Here are today's top stories

The fate of the 737 Max could turn on a single Trump tweet, David Fickling wrote in Bloomberg Opinion. Airplanes are becoming "far too complex to fly," the U.S. president wrote.

Theresa May didn’t get two things she wanted most from her latest talks with the European Union. And now that she's lost again in Parliament, an extension on the looming Brexit deadline is more likely.

OPEC is sending a clear message to Wall Street: if Washington passes a law that allows the U.S. to sue the cartel, the first victim will be shale.

Celebrity parents and some investors were among dozens charged with being part of a sweeping criminal conspiracy to help applicants win admission to elite universities through bribery and cheating. Here's the full list of defendants.

The U.S. Army's five-year plan would end or reduce 186 existing weapons programs and shift an estimated $25 billion to new projects.

Elon Musk told the SEC he uses Twitter carefully. His tweets tell a different story. 

What's Joe Weisenthal thinking about? The Bloomberg news director has decided he can no longer ignore the debate swirling around Modern Monetary Theory. His take? The key thing to recognize is that MMT isn't some policy waiting to be implemented; at its core, it's an attempt to (rightly or wrongly) describe the world as it exists right now.

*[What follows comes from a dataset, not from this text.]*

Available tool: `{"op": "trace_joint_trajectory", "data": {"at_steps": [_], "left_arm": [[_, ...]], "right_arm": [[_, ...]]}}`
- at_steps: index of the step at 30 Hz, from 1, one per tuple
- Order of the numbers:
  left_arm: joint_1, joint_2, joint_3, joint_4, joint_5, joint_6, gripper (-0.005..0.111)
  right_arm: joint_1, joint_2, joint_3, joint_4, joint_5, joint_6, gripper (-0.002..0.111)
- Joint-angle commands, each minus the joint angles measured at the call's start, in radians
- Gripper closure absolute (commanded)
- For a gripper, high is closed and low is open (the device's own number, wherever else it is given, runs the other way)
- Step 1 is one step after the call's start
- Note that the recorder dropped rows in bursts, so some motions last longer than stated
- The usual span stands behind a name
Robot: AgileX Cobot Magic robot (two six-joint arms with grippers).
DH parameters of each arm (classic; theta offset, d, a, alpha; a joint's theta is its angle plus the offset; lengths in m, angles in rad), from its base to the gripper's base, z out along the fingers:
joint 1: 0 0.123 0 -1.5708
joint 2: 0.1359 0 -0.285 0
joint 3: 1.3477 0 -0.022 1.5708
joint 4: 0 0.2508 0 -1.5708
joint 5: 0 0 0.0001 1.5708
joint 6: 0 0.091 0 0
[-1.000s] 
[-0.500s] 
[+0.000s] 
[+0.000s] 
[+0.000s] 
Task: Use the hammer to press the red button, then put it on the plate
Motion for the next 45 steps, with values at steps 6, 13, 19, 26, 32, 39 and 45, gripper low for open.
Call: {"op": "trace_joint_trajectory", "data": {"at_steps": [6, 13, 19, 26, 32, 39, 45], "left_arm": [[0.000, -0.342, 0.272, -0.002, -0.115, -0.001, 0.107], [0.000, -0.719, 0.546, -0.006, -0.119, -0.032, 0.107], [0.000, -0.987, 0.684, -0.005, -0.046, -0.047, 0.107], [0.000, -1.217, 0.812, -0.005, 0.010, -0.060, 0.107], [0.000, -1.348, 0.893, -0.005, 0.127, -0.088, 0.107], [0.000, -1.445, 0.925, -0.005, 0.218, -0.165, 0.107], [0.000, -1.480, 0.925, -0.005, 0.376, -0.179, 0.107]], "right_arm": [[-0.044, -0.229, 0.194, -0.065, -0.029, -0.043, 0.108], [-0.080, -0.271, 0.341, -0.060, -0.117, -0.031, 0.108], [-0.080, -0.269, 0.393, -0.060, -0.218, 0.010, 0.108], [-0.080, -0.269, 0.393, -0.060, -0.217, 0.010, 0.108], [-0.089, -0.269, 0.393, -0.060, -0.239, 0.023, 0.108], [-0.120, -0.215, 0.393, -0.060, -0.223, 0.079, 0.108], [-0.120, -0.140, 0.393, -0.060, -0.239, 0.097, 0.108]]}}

What you'll need to know tomorrow

What you'll want to read tonight in Businessweek

Being big in China didn’t used to mean much. In 2013 the music industry made less money there than it did in Denmark. That’s changed. Baidu now runs a streaming music service that pays for rights, and other big Chinese internet companies have invested billions of yuan into their own streaming services. In 2017, China became one of the world’s 10 biggest music markets for the first time. By next year, it could be in the top five.